THE TASK: From the first line of the data below, copy each line up to the one containing "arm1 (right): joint", and include that line too.

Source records
_ _ _ _ _
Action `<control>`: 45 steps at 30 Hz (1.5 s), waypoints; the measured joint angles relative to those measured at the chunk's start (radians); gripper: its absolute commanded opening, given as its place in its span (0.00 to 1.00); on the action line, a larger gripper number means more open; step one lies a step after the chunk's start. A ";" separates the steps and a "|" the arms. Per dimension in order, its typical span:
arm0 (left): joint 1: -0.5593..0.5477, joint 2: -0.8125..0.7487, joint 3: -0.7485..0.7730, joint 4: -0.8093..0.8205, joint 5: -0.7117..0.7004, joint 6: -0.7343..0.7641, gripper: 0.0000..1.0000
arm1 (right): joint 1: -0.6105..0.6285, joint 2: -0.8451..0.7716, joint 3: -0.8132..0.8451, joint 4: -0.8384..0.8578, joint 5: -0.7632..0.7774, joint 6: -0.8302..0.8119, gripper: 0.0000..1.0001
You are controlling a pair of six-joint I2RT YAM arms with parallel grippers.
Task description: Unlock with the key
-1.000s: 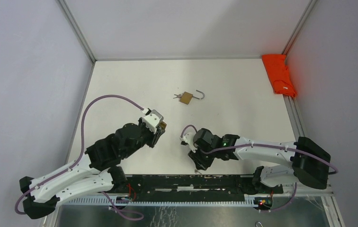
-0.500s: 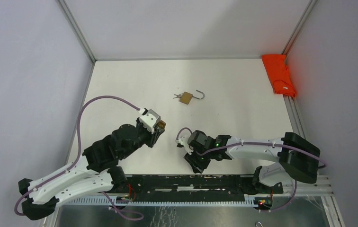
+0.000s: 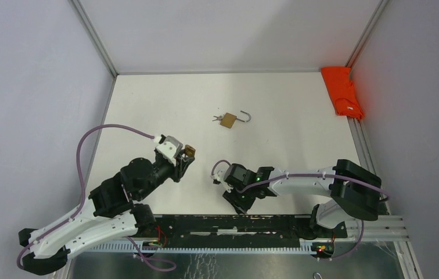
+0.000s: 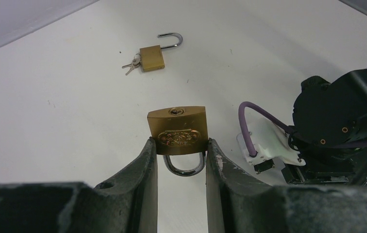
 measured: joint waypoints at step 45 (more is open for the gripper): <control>0.000 0.001 -0.008 0.004 0.005 -0.010 0.02 | -0.204 -0.226 -0.065 0.170 0.014 0.108 0.00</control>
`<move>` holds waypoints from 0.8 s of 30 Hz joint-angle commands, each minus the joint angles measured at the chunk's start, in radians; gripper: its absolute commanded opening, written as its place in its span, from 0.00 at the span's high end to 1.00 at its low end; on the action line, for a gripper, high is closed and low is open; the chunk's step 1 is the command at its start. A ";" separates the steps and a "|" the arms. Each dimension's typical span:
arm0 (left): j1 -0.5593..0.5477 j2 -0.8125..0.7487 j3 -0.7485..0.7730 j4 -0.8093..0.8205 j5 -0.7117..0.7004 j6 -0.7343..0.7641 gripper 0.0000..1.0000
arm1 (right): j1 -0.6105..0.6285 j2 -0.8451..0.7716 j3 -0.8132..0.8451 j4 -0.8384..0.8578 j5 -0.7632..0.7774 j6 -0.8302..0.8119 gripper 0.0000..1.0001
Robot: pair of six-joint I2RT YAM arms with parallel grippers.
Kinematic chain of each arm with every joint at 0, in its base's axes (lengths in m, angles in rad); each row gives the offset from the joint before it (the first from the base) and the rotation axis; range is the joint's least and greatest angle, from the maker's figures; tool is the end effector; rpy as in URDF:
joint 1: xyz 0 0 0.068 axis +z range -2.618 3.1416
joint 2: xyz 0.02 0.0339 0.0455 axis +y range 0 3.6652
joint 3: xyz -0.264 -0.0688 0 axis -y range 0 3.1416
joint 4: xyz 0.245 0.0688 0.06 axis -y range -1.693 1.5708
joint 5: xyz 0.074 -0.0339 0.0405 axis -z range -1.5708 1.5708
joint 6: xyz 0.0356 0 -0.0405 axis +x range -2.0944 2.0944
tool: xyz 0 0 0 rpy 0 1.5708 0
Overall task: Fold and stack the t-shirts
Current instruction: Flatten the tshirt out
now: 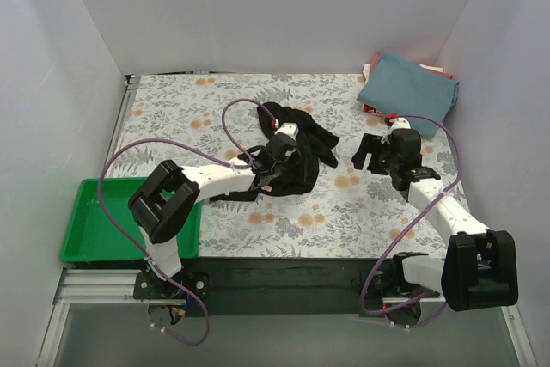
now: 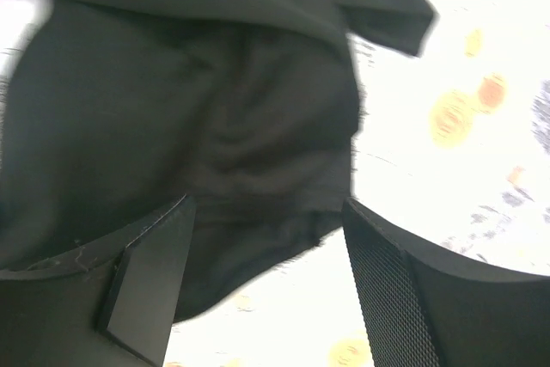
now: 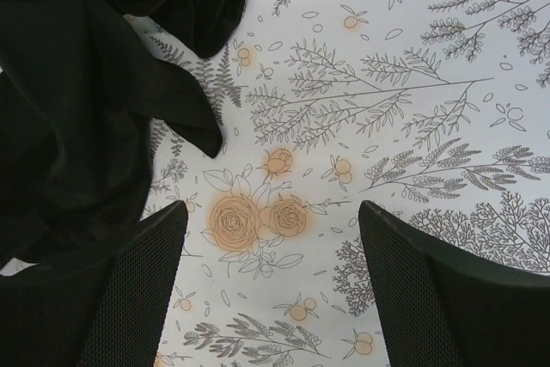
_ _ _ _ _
TASK RESPONSE:
Action `<control>`: 45 steps at 30 Hz (1.5 s), waypoints; the measured joint angles relative to those measured at the chunk's start (radians); gripper: its absolute commanded opening, given as its place in its span (0.00 to 1.00); on the action line, a larger gripper number means more open; step one lies a step after the chunk's start. A ";" separates the steps and a "|" the arms. Per dimension in order, its typical span:
arm0 (left): joint 1: -0.5593..0.5477, joint 2: -0.8125..0.7487, joint 3: -0.7485..0.7730, joint 4: -0.8093..0.8205, joint 5: -0.7117..0.7004, joint 6: -0.7343..0.7641, gripper: 0.0000..1.0000
arm1 (right): joint 1: -0.6105..0.6285, joint 2: -0.8451..0.7716, joint 3: -0.8132..0.8451, joint 4: -0.8384..0.8578, joint 5: -0.7632..0.7774, joint 6: -0.8302..0.8119, gripper: 0.0000..1.0001

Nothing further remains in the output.